Wednesday, February 16, 2011

The Role of Humanity into the Future

Yet again, IBM is creating AI to best humans in a task that has been, perhaps, a symbol of uniquely human activity: Jeopardy! The system, Watson, is doing quite well against the humans. The number of applications for this technology is nearly endless.

I’d wonder how this success will play into the broader discourse on the human intellect, and our view of ourselves on the universe. When Deep Blue defeated Kasparov, and the computer became (unofficially) the world chess champion, I remember having mixed feelings. We like our icons, I suppose, and hate to get rid of them. It’s like growing up, and losing Santa Claus, perhaps. The history of science has been to deflate human arrogance, and yet successes like Deep Blue and Watson are not quite the same because it is our own ingenuity which created them.

On some level, Watson feels like a different accomplishment than Deep Blue.
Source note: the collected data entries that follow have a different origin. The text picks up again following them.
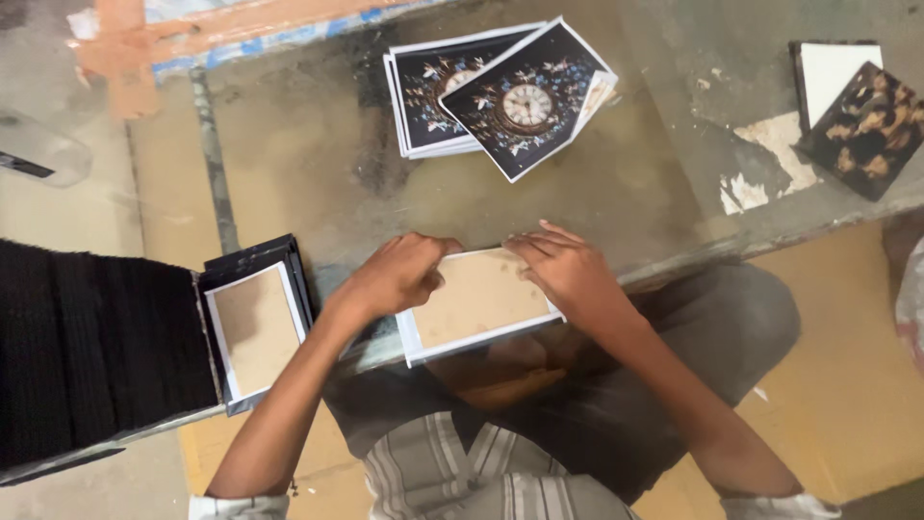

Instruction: The person assembles small books by placing a cover sheet over a cardboard insert, folding the edges, and pressing them flat. They repeat this process for multiple units, stacking the finished books on the table.

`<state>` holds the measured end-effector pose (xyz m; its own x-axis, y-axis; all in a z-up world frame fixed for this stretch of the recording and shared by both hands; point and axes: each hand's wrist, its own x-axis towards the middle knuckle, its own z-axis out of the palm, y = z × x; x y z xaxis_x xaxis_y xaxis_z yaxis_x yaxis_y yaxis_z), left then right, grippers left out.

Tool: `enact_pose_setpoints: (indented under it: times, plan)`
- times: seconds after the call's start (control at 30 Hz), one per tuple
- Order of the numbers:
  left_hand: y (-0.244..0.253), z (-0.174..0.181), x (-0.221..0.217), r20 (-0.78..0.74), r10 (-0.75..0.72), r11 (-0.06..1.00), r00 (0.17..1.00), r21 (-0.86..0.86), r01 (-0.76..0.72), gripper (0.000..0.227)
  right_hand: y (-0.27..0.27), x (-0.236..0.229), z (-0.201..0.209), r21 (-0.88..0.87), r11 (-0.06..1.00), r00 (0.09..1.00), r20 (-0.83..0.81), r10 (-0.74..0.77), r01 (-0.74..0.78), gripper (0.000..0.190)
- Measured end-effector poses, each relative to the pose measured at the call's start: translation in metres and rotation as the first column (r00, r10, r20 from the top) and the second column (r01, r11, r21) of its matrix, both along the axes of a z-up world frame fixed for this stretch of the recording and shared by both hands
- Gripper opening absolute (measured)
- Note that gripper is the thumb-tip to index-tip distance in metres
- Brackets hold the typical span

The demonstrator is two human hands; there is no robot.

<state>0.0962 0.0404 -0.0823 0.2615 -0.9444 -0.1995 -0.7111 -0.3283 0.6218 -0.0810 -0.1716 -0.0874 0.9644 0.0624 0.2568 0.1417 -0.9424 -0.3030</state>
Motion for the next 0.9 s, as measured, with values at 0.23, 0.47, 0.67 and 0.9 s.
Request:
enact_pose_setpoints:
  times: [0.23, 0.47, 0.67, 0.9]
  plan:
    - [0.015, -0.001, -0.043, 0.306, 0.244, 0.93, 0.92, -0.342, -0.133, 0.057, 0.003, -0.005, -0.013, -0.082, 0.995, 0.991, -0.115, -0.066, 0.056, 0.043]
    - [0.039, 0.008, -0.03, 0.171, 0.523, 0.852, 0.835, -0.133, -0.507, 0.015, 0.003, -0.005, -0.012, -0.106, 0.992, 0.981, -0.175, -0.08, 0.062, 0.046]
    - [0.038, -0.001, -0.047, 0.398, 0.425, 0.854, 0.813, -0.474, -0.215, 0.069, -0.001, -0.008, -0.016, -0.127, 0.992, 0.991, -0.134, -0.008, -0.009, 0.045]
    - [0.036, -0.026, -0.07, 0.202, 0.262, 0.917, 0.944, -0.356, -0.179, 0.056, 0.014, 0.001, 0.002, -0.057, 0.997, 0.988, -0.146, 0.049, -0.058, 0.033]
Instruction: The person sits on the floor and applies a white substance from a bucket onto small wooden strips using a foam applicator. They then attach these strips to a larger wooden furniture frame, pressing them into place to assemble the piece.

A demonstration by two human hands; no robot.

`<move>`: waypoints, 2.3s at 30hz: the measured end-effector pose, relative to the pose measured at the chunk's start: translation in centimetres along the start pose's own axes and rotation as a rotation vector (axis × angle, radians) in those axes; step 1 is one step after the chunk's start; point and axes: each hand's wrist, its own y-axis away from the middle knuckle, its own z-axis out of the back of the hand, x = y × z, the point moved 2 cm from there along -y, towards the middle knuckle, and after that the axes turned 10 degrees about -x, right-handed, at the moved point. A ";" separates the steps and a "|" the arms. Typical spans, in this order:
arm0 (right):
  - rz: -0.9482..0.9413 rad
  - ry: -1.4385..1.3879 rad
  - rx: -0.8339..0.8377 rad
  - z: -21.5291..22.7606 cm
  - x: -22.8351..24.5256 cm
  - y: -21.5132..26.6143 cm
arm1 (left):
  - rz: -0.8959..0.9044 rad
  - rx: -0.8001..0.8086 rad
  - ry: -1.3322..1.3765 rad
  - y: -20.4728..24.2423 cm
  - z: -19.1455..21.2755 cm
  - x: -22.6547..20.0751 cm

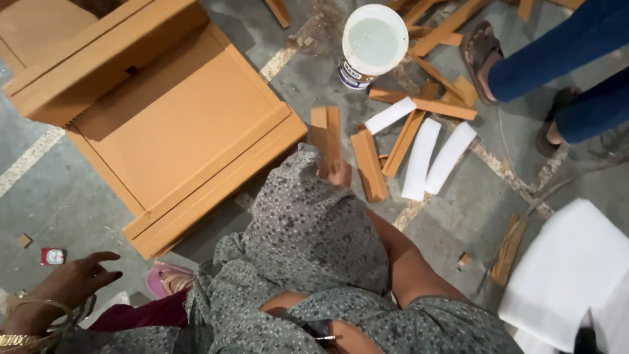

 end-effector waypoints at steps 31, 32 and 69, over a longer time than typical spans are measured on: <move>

Chess is deterministic, well formulated, and complex. It’s complexity is the only thing that challenges an easy computer solution, which was accomplished finally by brute force: get enough fast hardware attacking a well-described problem and you win....always. Watson isn’t nearly as well defined as chess, or at least it doesn’t appear to be as well defined.

Watching Watson, there is a creepy sort of feeling, probably due to too many evil AI movies (2001, Terminator, Matrix, etc...). Kids growing up today will have this sort of technology as the norm. All-in-all, an interesting series of events to keep watching!